I thought it was, sadly, a dead concept. Until yesterday:
The UK compels all companies with 250 or more employees to publish data on their gender pay gap. Both public organisations and private companies have to do this.
And so, Francesca Lawson and Ali Fensom built a Twitter bot. Whenever a corporate Twitter account Tweets about International Women's Day - the bot quotes the Tweet with that organisation's gender pay gap.
The results have been beautiful!
There is an entire thread of accounts who were so ashamed of being called out that they deleted their Tweets:
There are a few (and only a few) organisations which have achieved parity.

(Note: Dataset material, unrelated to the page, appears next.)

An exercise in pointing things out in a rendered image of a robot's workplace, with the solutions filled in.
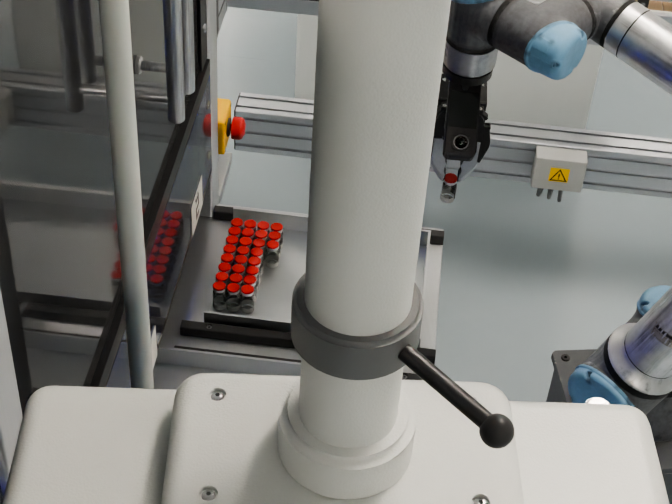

And even fewer where the gap is negative.
You can argue about whether the data are accurate or meaningful. And you can argue whether a small gap in either direction is statistically significant. There's also a good thread about the impact of furlough on these statistics. It's also debatable as to whether this sort of action will result in meaningful change.
But what you can't argue with, is that this is the epitome of the "armchair auditor" concept. And I'm extremely glad it is back.
Barry Byford said on twitter.com:
There was much laughter to be had yesterday following @PayGapApp and watching companies delete their IWD tweets...
Jeremy Cherfas said on stream.jeremycherfas.net:
The value of the Gender Pay Gap bot, explained, withe link to the marvellous collection of organisations that felt it necessary to hide their shame.